DATA PROVIDED.
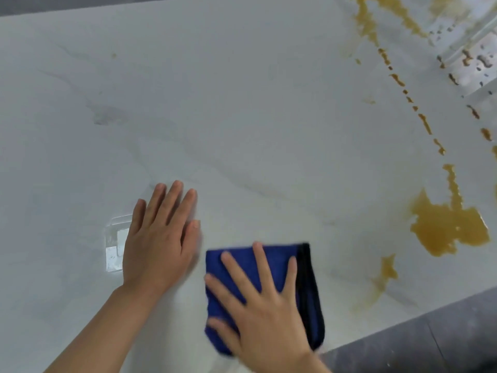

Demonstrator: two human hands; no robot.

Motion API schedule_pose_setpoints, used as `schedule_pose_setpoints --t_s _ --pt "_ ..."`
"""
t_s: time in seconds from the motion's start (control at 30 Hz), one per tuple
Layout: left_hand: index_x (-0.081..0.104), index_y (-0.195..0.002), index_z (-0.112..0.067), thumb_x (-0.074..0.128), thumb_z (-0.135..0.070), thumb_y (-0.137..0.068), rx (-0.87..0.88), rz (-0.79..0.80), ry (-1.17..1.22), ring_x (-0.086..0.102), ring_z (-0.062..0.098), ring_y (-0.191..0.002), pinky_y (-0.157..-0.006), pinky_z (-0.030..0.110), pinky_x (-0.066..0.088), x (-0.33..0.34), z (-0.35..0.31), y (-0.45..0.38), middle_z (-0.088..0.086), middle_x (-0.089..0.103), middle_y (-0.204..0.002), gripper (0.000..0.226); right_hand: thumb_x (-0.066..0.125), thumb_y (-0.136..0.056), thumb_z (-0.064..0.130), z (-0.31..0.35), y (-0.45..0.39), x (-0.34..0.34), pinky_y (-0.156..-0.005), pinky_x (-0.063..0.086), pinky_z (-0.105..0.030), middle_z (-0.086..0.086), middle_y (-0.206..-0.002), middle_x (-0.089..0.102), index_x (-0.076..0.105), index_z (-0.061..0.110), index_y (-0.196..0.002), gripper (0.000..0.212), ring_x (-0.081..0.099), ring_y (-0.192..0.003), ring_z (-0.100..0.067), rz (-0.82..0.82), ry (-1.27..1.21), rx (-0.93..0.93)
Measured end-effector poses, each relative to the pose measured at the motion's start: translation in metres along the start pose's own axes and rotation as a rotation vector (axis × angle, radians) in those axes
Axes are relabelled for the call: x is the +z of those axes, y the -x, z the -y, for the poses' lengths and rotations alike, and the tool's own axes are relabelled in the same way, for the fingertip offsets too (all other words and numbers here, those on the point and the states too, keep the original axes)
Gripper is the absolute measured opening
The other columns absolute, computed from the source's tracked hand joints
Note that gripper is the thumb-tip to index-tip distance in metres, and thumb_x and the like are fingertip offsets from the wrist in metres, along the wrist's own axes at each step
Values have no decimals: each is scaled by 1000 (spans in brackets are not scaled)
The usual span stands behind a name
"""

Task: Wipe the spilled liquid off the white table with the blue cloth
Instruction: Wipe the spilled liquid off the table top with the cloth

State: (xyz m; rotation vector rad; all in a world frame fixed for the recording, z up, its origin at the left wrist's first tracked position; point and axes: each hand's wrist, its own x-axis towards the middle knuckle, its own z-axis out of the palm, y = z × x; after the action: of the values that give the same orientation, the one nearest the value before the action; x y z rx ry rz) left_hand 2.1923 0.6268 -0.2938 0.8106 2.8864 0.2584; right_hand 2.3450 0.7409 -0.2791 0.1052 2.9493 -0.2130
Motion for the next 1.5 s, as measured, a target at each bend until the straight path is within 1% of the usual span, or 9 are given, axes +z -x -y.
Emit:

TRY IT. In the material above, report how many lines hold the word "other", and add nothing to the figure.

TASK SOLUTION. 2